Il faut en effet savoir que le transport d’une clé quantique est long et ne peut pas excéder une certaine distance : environ 150 km. Au-delà, la fibre optique absorbe trop de photons pour que le résultat soit utilisable. « c’est pour cette raison que les transmissions quantiques par satellite permettent de plus longs trajets, les pertes de photons dans les 10 km d’atmosphère terrestre étant négligeables », explique Romain Alléaume.
Dans un réseau quantique déployé réellement se posent des questions de sécurité : authentification et fabrication intermédiaire. La technologie des détecteurs de fibre optique est également primordiale : il faut éviter qu’un pirate puisse éblouir les détecteurs avec un laser, puissant, rendant caduque toute communication.
La logique de la cryptographie quantique est réservée à quelques usages : il ne faut pas espérer que toutes les communications soient chiffrées de manière quantique. Cela n’a pas d’intérêt au regard des technologies de chiffrement classique qui existent déjà, et les technologies quantiques sont encore hors de prix. En revanche, elles s’avèrent aptes aux transmissions de données sensibles, hors organismes gouvernementaux et applications militaires, comme les dossiers médicaux.
Des usages qui resteront limités
Les assurances maladie sont très intéressées par les informations de leurs clients, et les protéger au mieux est primordial.
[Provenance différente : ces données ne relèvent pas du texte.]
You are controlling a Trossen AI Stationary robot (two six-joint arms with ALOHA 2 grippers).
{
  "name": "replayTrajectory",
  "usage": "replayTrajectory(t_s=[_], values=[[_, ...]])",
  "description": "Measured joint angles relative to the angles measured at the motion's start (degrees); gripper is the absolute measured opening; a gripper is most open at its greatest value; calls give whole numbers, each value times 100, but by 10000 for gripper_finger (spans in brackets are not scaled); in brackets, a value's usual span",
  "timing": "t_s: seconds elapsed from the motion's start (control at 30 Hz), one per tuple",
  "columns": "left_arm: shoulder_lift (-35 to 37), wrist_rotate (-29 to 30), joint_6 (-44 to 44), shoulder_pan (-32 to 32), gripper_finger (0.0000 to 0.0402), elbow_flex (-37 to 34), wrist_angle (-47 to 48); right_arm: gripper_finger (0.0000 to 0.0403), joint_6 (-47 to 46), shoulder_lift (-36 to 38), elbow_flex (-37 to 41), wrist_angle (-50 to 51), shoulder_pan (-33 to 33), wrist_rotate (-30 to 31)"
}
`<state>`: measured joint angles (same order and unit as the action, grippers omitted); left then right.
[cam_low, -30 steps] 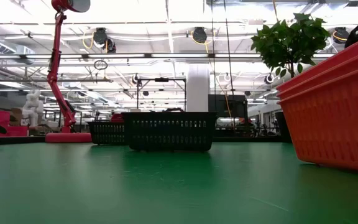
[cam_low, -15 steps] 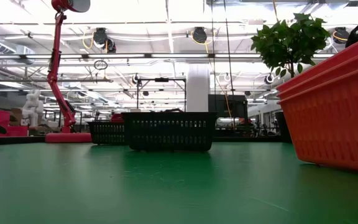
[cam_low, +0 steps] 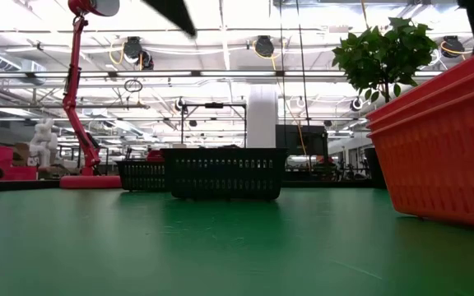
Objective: Stack baskets by color
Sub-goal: Stack the top black bin on top of the bottom stacked black bins
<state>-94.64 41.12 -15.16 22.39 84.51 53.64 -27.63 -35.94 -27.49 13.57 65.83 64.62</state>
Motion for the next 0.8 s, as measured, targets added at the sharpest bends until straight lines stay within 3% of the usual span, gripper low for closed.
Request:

La cryptographie offre ainsi des usages concrets à destination du « grand public », « par exemple dans le stockage de secrets – stockage de dossiers médicaux à long terme, ce que fait déjà le Japon –, avec des garanties de sécurité que l’on ne peut pas avoir avec le chiffrement classique », illustre Romain Alléaume.
L’étape suivante, c’est que les fournisseurs obtiennent la validation de leurs produits par la BSI et l’Anssi. Pour cela, il faut embaucher des ingénieurs, qui soient capables de réaliser cette certification. Le CEA est pour cela est bien placé. La France est bien positionnée sur la cybersécurité, comme sur la carte à puces. L’idée est que les entreprises expertes, comme Atos ou Thales, en France, soient leaders sur des segments stratégiques.
Forcément, ce sont des marchés souverains, et en outre les pays comme la Chine ne sont pas en avance, contrairement à la 5G avec Huawei par exemple. La Chine n’est pas particulièrement une figure de proue sur les communications quantiques. Mais elle a tout de même démontré que l’envoi de données quantiques peut se faire avec un satellite.
Aujourd’hui, l’Agence spatiale européenne travaille sur des satellites plus légers. L’avenir passera par des satellites géostationnaires, donc bien au-dessus (36 000 km). De toute façon, ce sont des marchés souverains, plus fermés, mais (et c’est l’inconvénient) plus petits. Par contre, ils sont davantage favorables pour créer un écosystème industriel français.